Sunday, May 12, 2013

Mother's Day 2013

               Wishing Moms of all sorts a very happy Mother's Day!

Thursday, May 2, 2013

Spring Chicks, Birds and Flowers

I'm sorry I have not stopped by here lately.  It's been a whirlwind of a spring, with a show, new product development, soap making, gardening, a homestead building project and more.  Some chicks have recently been given to us.  Last weekend, Joseph's son and family found a chick in the Burger King parking lot(!), which they rescued and brought to us.  Then, on Monday, a friend gave us 4 chicks.  The mama hen is a breed that is a good sitter, though it escapes me at the moment.  The rooster is a Lakenvelder.  *Mama hen is a Delaware.

This spring, I've seen birds I've not noticed before.  Last week, I saw some unfamiliar birds building a nest atop the gutter at Hospice, but didn't get a picture.

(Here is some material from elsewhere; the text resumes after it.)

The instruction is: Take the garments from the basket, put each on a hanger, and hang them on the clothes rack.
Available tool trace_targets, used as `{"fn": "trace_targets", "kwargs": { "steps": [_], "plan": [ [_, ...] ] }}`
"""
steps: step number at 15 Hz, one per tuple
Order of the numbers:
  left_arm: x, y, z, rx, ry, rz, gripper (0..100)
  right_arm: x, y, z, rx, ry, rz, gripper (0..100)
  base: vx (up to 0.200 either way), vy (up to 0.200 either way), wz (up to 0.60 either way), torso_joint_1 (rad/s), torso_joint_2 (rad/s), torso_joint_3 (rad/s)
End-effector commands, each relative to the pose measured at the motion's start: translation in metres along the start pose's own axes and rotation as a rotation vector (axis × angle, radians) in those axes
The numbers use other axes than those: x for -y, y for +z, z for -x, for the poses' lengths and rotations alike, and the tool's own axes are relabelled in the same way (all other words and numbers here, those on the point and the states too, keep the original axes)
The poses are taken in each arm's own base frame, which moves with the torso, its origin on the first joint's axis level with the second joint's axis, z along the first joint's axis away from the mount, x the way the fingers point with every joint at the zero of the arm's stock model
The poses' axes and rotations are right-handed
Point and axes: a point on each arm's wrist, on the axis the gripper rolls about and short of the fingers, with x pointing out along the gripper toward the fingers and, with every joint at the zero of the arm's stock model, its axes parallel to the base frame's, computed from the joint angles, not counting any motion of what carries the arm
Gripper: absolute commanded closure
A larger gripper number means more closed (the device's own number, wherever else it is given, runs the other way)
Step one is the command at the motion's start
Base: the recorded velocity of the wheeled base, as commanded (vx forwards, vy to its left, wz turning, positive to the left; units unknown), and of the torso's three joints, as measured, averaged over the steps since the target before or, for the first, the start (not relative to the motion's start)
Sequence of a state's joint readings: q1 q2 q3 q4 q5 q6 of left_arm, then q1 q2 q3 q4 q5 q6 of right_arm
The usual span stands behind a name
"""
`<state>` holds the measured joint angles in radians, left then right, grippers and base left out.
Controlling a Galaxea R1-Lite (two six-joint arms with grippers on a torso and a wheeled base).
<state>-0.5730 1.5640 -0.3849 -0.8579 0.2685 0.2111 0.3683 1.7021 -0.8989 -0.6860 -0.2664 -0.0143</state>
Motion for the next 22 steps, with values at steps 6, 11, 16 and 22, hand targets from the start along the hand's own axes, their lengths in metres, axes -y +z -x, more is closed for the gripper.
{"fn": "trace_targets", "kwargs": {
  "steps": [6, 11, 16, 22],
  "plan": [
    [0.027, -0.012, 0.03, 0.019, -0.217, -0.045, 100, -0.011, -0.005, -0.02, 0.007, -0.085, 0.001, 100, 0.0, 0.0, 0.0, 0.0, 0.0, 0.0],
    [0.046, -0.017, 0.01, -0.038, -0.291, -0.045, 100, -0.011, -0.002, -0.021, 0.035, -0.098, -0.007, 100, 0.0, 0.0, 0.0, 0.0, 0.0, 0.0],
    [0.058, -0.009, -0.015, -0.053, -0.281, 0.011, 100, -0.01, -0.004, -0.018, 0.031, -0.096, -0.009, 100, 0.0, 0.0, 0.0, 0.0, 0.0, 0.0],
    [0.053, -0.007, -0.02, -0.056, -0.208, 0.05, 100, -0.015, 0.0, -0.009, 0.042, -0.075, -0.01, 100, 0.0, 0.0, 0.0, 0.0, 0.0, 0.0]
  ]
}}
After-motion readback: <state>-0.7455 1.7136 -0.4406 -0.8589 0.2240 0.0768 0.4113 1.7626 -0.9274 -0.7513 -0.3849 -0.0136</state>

This week, I heard a bird fly into the storm door, and when I went outside, found a white-throated sparrow, which I don't remember seeing before.  According to my book, it appears it was migrating to Canada for the warmer months.  I sat with it to keep it safe from the farm cats until it got it's bearings and flew off.  I thought she was lovely.

It's been a cool, damp spring here.  Even so, there are many flowers bursting forth...  iris, clematis, spiderwort, roses, dogwood, coral honeysuckle to name a few.  The garden plants are hanging in there, but I wouldn't say they're thriving.  I'm sure warmer weather will arrive soon.

I hope you're enjoying whatever is filling your days!